## Exercise
Give the number of lines in the records below that include "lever", and nothing more.

Saved entries:
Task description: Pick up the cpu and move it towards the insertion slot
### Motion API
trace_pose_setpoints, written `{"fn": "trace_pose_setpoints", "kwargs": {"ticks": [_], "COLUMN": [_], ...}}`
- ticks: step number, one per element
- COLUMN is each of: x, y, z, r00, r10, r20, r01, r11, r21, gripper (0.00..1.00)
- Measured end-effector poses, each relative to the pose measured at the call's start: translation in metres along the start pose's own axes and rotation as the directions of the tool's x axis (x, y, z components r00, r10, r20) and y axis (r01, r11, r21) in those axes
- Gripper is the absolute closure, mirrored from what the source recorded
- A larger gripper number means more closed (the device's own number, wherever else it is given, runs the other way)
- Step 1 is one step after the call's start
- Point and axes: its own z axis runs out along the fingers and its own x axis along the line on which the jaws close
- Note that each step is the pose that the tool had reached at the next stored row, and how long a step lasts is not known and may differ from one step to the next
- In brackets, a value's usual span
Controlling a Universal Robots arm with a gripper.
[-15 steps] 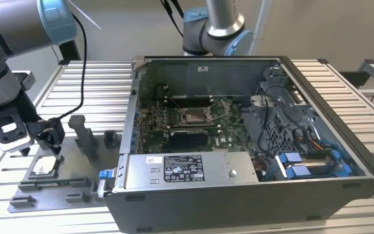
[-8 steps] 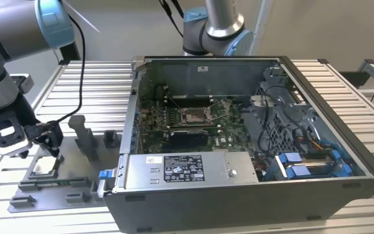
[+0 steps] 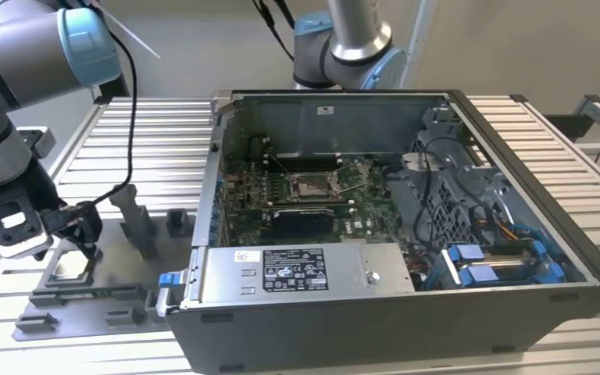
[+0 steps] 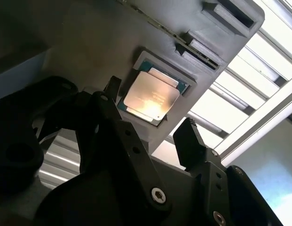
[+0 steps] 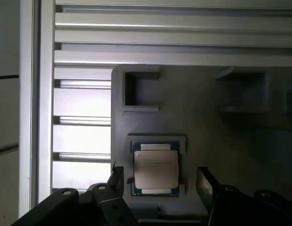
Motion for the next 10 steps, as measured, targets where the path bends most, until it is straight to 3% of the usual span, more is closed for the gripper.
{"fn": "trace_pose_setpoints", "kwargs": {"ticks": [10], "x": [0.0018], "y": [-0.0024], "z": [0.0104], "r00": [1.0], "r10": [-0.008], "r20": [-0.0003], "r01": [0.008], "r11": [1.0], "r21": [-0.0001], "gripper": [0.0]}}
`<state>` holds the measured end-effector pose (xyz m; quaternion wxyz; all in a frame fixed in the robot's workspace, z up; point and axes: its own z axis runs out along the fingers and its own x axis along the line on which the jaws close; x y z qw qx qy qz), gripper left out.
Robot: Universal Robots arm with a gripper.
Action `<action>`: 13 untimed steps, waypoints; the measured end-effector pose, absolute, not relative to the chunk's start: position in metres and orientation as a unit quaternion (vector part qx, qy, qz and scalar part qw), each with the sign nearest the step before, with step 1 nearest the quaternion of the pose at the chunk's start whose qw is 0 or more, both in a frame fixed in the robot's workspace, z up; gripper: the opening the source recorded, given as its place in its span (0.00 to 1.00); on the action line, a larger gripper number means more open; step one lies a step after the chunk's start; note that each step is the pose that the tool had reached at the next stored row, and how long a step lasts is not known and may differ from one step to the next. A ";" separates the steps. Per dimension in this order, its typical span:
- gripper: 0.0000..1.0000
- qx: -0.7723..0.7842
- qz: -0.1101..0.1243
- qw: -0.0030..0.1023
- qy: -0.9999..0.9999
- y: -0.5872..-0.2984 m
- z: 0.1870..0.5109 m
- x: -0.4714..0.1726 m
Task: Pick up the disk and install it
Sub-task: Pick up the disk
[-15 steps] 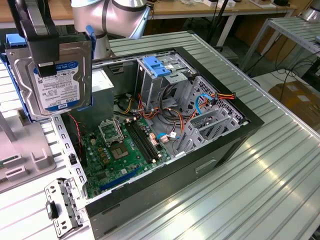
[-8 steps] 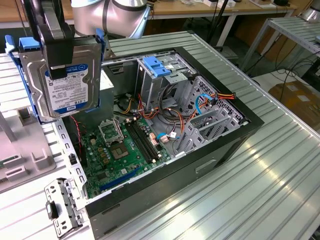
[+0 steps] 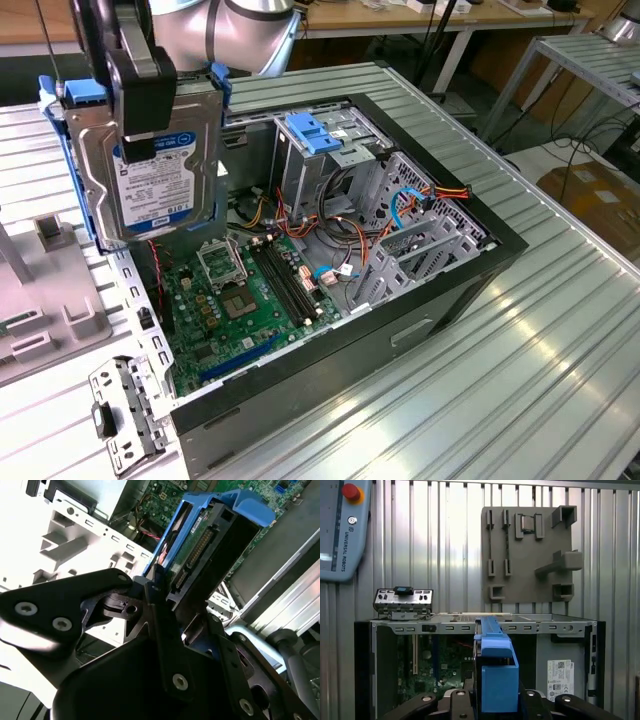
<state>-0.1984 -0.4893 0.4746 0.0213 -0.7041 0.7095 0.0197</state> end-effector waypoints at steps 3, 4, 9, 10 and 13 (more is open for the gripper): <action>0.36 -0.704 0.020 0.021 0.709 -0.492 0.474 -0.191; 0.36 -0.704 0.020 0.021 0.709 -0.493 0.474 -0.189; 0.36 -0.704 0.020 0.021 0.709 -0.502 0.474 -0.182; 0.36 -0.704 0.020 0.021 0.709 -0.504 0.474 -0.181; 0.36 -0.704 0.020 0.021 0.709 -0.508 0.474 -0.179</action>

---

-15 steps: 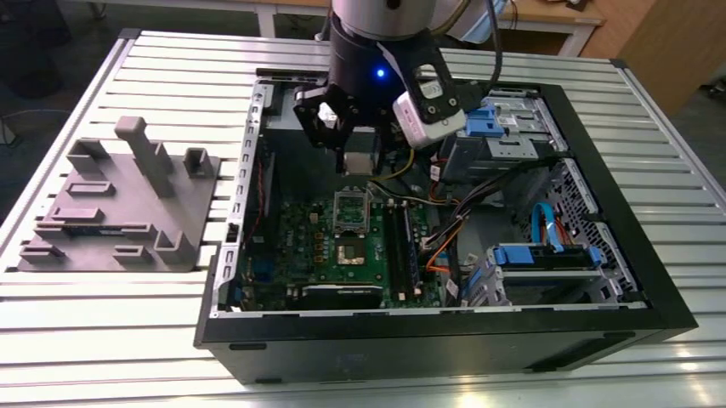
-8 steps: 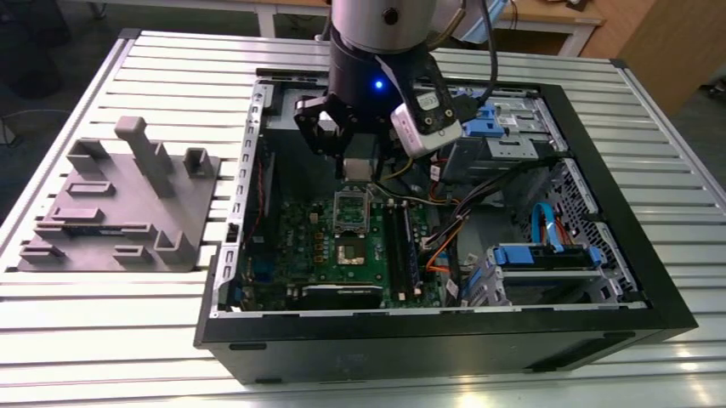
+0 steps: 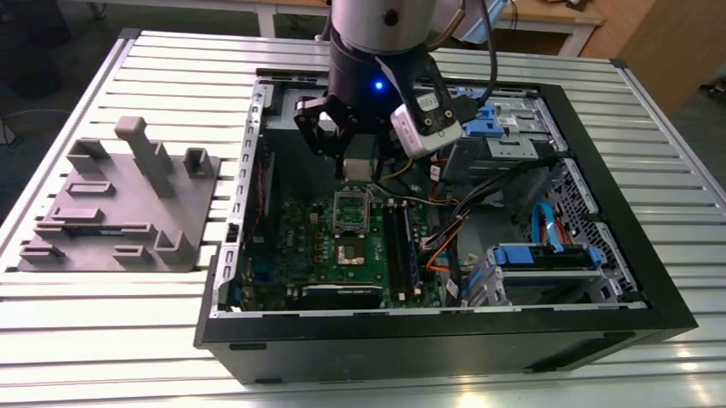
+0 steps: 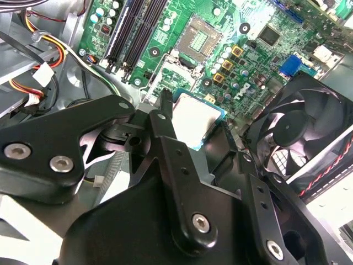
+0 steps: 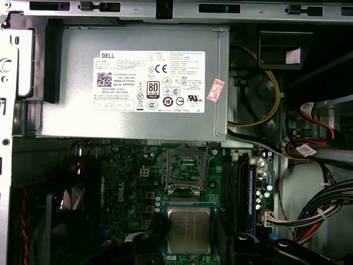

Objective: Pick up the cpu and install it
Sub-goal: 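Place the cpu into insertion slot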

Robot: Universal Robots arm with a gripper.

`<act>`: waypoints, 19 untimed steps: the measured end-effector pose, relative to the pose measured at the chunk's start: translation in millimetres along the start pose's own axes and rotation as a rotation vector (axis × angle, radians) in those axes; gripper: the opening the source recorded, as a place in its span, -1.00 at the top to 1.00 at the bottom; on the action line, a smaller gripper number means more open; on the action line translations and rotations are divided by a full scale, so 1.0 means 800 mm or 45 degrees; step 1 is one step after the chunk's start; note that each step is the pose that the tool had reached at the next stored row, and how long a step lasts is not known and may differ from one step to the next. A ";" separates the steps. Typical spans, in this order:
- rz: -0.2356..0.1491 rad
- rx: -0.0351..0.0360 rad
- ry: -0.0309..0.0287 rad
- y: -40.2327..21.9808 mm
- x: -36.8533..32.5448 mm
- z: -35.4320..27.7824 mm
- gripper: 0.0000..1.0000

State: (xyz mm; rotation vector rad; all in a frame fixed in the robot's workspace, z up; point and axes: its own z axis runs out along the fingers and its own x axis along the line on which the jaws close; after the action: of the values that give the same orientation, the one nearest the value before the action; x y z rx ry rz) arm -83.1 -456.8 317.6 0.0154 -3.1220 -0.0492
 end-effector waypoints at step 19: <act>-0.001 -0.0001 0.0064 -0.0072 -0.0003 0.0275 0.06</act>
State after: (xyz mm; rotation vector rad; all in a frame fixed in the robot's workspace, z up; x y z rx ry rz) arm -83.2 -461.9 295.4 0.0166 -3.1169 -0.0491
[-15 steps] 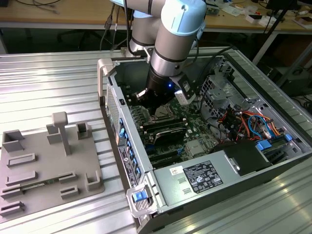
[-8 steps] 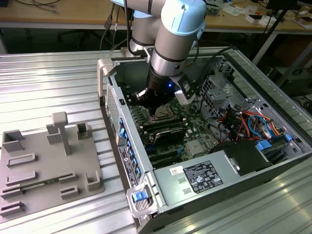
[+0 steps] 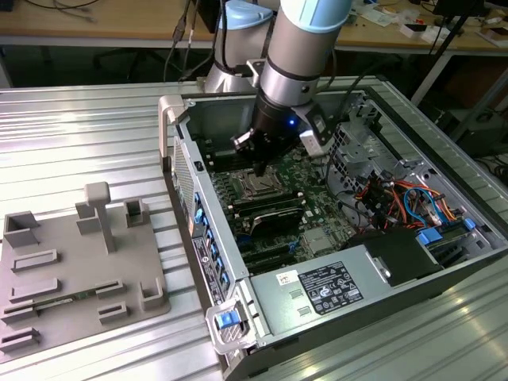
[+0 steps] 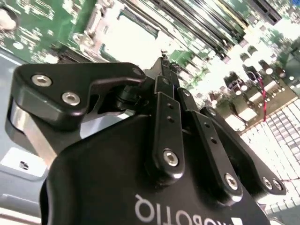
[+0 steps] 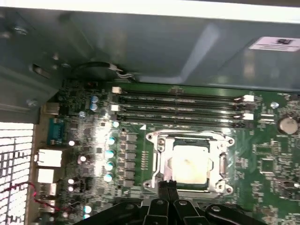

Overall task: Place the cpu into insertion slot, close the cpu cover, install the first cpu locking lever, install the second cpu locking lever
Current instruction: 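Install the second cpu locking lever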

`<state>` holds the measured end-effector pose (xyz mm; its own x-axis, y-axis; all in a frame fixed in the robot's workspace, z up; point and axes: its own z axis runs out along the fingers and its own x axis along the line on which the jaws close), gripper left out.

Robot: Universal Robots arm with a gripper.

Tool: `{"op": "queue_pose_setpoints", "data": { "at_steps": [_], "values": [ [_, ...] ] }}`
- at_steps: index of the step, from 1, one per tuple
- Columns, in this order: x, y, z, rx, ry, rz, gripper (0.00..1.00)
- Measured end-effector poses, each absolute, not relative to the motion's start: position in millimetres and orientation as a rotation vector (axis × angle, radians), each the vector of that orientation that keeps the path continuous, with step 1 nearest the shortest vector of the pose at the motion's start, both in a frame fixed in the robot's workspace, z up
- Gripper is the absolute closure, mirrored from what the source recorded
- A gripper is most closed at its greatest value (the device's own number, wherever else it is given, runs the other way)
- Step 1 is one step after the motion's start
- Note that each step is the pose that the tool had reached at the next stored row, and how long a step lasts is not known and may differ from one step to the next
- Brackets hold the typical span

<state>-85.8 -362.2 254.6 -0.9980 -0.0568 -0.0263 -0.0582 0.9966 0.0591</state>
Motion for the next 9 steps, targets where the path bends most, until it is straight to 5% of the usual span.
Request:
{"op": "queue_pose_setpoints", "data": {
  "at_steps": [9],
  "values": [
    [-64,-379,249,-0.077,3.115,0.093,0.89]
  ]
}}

## Solution for this exercise
2